[Work instructions]
Work out how many lines of the records hold the string "picture", and reply with that number alone.

[Data provided]
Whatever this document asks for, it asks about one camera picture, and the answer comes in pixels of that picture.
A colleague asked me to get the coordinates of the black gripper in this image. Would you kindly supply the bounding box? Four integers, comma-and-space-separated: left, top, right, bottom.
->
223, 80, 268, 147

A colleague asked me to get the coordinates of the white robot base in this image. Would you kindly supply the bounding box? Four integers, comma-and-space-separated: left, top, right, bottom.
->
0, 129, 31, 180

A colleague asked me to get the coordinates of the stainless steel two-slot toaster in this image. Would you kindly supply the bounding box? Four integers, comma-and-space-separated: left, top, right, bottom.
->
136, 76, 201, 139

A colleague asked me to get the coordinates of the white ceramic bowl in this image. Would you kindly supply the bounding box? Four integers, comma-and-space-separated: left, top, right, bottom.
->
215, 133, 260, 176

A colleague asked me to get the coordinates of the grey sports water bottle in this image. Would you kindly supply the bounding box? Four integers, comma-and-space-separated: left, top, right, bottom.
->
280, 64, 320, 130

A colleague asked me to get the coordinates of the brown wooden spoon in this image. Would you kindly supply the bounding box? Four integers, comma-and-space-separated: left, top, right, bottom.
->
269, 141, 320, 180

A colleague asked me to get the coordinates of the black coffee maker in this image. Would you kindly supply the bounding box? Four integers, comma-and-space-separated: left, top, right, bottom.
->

...

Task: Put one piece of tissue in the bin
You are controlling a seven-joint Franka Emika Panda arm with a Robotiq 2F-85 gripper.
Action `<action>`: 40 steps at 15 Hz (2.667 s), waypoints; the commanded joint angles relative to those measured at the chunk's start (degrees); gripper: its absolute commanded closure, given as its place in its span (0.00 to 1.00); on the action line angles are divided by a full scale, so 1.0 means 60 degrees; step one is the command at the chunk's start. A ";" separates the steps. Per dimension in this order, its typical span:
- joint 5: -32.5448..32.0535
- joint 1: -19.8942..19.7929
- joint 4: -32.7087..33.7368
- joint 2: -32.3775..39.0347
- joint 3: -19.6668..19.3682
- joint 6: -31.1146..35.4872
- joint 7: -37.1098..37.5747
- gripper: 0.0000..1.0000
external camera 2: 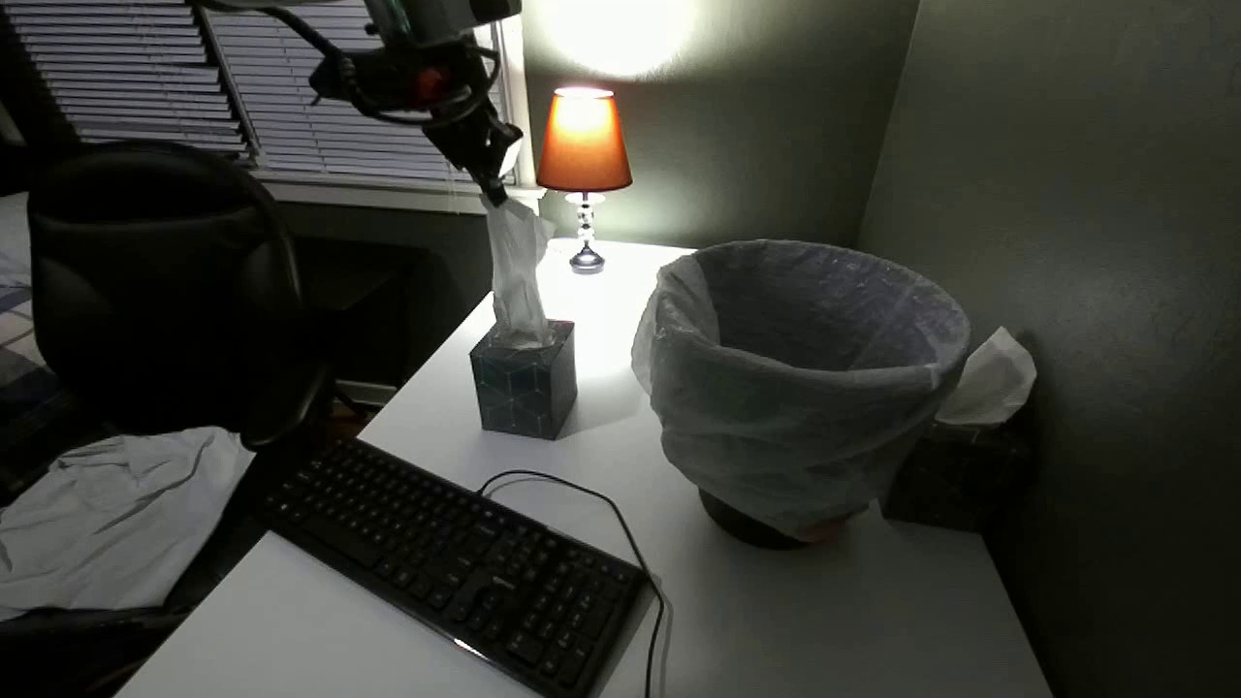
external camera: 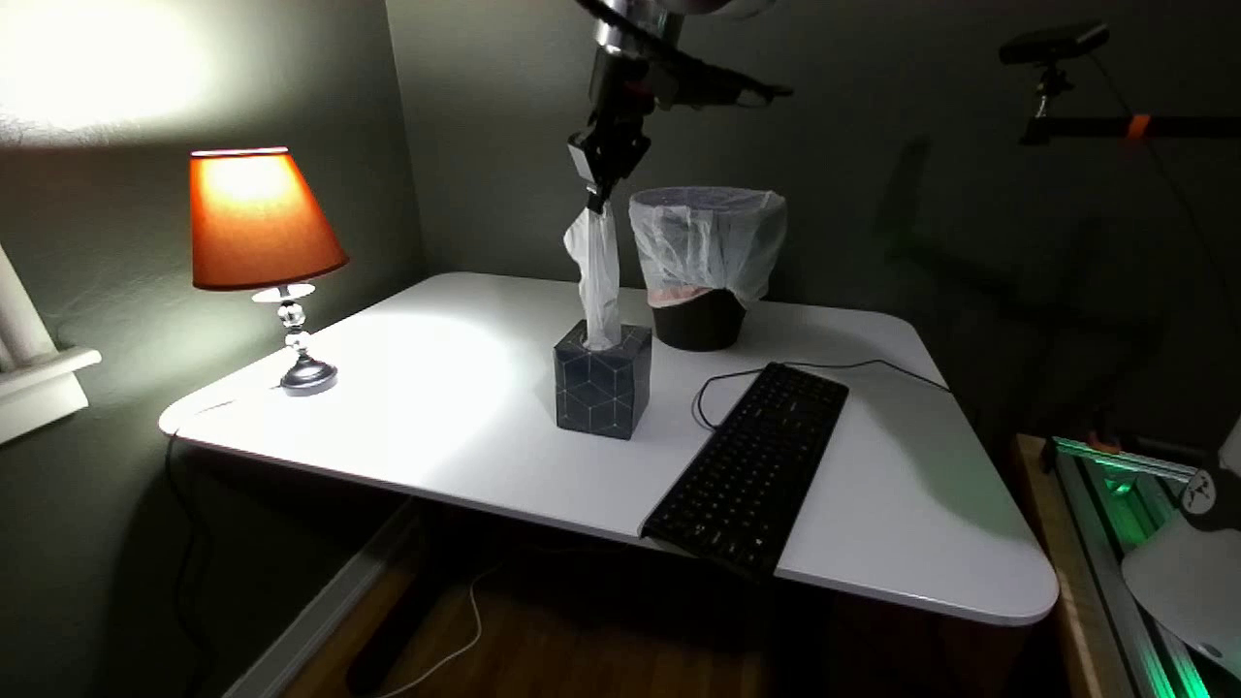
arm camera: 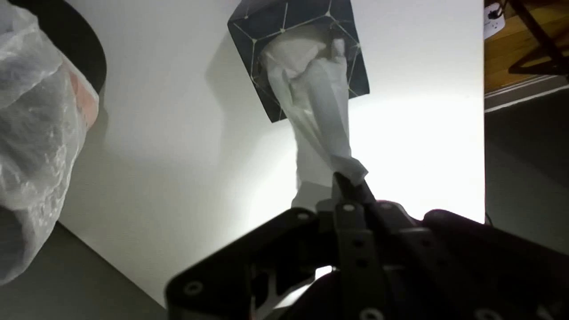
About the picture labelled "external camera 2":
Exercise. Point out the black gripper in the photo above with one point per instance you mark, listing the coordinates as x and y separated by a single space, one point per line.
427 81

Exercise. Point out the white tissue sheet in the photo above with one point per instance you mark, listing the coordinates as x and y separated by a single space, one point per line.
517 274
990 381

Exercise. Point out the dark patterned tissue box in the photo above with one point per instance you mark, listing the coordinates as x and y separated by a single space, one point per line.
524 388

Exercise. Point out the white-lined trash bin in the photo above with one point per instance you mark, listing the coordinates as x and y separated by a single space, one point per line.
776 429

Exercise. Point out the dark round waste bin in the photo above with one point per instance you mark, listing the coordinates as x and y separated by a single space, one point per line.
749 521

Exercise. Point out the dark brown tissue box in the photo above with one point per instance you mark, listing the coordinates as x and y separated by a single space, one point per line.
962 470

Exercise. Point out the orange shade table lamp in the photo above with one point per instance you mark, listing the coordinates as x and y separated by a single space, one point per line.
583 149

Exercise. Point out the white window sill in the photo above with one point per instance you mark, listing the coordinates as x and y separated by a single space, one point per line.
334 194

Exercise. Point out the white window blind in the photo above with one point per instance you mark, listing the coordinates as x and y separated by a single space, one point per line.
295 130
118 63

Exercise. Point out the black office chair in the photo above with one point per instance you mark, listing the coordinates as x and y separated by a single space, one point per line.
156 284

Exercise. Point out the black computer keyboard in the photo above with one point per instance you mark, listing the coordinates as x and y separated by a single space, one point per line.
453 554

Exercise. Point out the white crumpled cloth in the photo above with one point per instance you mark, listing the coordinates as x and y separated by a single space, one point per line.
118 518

[Reply to the exercise]
2